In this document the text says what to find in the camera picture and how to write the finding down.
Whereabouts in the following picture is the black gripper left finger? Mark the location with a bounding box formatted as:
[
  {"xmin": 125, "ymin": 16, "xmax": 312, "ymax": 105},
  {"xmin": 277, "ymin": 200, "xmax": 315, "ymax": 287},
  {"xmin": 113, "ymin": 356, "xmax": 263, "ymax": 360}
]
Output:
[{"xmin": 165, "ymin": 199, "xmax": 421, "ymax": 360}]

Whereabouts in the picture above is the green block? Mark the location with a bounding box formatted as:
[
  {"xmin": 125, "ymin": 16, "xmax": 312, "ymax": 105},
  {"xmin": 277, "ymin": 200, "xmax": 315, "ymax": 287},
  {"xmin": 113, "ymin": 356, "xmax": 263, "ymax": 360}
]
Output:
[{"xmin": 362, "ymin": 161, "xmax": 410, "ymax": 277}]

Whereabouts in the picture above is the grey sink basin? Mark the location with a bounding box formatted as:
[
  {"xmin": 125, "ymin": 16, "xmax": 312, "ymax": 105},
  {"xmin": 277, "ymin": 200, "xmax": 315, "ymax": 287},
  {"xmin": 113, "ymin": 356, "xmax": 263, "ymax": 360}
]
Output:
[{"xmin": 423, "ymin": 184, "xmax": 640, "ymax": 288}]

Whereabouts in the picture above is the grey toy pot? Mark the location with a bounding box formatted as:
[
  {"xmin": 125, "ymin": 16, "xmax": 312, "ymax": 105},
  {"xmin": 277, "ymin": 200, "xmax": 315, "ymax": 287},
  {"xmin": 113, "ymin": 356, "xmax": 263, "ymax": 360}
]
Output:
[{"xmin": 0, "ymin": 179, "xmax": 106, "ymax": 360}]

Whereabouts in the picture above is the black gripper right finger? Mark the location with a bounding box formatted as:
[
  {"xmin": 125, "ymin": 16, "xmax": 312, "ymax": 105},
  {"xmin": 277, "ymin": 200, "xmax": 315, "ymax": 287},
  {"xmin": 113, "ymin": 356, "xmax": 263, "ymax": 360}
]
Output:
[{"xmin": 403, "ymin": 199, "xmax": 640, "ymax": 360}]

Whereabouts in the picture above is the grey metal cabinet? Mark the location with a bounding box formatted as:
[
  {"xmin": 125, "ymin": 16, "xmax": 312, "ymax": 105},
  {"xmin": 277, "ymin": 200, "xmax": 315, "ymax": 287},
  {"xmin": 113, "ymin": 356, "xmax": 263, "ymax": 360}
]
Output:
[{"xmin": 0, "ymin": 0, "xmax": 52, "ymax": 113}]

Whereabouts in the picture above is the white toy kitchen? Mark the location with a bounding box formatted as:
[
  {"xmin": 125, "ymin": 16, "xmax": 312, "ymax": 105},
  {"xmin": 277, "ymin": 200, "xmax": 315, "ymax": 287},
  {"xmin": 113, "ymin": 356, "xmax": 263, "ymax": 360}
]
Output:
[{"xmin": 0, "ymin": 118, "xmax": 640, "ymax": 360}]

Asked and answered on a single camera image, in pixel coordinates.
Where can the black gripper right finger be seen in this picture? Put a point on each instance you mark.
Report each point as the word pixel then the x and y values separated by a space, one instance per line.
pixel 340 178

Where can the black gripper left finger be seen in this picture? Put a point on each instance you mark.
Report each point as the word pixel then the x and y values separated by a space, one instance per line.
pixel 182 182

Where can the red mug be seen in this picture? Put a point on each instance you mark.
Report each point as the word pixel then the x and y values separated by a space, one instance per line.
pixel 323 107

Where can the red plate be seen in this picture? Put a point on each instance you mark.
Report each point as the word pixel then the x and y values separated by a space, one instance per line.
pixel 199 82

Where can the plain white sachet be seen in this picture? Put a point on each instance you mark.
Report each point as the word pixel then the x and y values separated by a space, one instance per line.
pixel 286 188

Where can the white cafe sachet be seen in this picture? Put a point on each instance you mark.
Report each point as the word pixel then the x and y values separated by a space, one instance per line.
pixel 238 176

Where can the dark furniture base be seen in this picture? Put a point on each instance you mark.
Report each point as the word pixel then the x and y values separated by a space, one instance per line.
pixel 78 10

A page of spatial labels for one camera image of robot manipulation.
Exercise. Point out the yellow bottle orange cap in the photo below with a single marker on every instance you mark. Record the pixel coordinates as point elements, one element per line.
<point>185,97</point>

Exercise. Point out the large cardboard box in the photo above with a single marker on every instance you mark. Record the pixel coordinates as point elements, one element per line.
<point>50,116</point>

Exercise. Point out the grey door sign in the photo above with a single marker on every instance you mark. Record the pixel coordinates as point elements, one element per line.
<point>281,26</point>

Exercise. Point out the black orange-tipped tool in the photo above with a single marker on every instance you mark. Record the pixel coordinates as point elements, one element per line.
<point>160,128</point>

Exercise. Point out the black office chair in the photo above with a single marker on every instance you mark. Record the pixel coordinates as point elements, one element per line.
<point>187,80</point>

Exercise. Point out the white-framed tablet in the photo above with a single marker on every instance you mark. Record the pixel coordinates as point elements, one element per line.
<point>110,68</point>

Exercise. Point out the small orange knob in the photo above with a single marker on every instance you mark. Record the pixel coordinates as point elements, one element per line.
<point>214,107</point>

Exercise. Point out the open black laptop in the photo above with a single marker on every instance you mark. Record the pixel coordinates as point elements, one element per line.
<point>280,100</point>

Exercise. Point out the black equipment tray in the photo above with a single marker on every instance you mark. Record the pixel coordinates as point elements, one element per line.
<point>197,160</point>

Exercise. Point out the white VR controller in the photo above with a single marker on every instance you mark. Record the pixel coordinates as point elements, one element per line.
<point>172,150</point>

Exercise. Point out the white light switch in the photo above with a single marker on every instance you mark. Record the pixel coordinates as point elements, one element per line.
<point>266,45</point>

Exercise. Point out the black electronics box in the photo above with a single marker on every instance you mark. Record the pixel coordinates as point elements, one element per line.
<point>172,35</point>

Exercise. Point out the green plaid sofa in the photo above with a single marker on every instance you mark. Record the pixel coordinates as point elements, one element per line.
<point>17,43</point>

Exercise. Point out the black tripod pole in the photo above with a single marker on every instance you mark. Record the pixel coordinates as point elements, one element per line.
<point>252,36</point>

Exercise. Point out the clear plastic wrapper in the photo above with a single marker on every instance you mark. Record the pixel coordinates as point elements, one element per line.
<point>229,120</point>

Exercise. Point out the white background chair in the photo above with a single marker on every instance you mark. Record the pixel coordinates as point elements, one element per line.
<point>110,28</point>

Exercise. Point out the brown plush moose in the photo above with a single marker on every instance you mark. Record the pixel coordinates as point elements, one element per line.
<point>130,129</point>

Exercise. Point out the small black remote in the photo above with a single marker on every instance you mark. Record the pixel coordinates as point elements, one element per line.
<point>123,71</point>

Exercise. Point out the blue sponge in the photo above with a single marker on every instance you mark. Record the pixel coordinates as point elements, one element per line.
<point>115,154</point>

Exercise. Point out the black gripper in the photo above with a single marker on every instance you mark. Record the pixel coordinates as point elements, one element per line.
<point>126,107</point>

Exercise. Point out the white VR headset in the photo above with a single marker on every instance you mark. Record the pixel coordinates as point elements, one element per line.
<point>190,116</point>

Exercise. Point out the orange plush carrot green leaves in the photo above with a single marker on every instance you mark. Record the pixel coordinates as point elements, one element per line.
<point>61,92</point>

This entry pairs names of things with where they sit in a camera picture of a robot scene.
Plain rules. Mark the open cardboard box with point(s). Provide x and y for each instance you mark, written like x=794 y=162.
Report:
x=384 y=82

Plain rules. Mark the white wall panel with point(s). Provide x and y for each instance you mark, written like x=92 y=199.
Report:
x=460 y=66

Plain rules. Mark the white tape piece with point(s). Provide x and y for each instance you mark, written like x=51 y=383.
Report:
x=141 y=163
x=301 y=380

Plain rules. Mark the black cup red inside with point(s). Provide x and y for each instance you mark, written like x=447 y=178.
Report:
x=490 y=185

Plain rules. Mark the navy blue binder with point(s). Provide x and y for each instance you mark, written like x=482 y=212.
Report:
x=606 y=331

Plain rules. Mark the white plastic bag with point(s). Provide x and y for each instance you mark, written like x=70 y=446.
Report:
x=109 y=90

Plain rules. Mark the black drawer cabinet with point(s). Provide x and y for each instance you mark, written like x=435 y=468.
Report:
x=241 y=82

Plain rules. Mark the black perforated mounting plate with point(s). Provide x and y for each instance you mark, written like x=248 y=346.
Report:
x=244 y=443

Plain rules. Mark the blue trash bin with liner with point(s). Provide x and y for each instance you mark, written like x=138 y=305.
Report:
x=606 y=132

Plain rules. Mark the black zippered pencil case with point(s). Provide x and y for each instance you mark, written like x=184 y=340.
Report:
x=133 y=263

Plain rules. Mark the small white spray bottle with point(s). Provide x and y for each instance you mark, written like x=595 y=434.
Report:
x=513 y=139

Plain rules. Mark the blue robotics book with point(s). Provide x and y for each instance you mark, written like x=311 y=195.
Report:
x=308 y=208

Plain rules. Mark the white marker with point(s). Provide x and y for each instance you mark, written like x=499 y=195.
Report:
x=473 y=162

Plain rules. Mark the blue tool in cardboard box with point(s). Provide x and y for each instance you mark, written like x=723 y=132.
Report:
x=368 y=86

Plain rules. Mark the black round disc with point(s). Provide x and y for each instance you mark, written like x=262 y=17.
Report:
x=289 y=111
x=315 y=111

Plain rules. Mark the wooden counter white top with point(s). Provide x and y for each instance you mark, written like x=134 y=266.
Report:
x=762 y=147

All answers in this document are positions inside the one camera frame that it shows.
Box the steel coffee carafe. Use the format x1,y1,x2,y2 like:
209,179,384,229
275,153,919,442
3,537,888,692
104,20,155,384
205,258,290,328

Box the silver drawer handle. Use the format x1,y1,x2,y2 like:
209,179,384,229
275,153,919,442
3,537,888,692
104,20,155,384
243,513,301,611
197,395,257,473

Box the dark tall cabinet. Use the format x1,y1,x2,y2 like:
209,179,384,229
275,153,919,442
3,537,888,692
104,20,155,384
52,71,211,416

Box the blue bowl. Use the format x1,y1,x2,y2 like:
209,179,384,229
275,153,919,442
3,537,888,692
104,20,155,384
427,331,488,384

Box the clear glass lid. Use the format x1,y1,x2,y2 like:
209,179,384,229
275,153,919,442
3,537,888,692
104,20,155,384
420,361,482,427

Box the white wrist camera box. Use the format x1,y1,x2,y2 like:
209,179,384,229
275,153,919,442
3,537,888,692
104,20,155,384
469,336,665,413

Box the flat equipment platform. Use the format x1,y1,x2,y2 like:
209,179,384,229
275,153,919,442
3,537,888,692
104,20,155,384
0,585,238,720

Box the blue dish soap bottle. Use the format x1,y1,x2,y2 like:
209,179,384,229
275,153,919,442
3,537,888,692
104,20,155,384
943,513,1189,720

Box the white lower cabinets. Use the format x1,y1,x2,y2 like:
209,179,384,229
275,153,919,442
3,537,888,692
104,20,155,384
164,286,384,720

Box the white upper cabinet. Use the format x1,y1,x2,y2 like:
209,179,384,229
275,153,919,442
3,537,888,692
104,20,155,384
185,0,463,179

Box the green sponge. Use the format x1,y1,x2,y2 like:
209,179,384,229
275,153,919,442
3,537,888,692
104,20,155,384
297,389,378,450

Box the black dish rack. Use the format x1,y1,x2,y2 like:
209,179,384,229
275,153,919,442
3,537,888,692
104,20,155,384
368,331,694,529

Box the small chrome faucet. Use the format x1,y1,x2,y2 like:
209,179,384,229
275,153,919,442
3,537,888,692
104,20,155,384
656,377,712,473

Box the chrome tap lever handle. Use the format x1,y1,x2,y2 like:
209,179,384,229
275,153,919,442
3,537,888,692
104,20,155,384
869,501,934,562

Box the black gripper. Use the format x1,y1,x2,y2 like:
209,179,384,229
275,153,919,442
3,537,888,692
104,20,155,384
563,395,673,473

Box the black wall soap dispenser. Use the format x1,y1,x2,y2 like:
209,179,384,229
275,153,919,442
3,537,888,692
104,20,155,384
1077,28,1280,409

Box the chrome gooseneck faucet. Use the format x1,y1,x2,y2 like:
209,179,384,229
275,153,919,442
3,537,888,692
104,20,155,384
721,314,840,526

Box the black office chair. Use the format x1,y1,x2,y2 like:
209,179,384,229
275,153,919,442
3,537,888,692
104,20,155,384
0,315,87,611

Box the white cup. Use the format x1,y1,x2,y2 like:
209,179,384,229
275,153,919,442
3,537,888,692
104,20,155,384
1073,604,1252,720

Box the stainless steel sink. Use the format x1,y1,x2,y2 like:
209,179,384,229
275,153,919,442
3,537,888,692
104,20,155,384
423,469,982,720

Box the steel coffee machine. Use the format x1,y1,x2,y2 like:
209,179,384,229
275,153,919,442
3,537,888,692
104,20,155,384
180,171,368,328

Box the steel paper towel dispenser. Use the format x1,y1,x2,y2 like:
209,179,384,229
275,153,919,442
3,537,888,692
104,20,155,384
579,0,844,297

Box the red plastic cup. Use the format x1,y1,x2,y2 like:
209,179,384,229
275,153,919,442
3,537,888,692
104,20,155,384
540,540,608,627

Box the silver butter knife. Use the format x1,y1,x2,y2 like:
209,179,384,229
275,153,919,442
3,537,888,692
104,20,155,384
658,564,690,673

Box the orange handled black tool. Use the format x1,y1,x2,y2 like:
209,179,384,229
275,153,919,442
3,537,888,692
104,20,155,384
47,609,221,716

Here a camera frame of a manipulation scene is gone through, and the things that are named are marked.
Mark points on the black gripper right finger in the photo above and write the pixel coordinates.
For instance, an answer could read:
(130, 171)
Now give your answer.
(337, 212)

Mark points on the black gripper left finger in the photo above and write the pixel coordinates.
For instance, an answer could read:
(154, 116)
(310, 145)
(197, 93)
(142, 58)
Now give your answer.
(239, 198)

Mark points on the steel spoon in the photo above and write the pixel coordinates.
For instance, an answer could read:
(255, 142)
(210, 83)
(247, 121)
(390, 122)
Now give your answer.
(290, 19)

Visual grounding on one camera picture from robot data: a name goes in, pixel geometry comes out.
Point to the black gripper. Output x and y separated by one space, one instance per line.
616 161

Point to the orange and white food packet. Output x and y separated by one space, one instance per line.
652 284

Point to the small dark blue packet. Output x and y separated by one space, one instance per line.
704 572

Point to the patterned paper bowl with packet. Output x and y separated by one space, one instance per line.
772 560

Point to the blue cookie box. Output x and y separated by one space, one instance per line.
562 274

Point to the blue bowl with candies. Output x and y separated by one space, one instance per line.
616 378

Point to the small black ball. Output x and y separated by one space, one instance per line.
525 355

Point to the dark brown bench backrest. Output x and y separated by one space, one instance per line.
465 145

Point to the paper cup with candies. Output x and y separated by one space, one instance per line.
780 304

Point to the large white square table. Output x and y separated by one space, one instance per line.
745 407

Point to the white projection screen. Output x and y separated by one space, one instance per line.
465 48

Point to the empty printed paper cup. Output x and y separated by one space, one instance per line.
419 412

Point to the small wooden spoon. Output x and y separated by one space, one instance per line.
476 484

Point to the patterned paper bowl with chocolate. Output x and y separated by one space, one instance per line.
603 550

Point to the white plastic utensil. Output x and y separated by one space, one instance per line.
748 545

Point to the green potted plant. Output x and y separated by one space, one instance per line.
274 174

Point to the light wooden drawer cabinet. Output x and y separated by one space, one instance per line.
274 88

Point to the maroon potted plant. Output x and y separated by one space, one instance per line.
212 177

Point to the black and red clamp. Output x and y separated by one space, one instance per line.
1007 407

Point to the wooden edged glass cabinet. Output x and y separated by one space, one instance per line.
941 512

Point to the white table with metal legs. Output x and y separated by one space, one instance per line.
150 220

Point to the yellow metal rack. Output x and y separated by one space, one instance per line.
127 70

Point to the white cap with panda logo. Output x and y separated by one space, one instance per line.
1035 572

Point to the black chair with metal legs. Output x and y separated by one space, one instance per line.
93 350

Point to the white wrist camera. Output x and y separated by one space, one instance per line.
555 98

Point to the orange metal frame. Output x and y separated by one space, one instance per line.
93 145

- ASSIGNMENT: Please give again the lines above between the line holding "<point>110,28</point>" and the line holding "<point>115,154</point>", inclusive, exactly as they are and with nothing added.

- ANSWER TO THIS PROBLEM:
<point>110,28</point>

Exercise. Point out the brown plush moose in the photo above with a single marker on every instance you mark. Record the pixel coordinates as point elements, one element per line.
<point>130,129</point>

Exercise. Point out the small black remote in the photo above with a single marker on every instance you mark. Record the pixel coordinates as point elements, one element per line.
<point>123,71</point>

Exercise. Point out the blue sponge in the photo above with a single marker on every instance you mark. Record the pixel coordinates as point elements, one element per line.
<point>115,154</point>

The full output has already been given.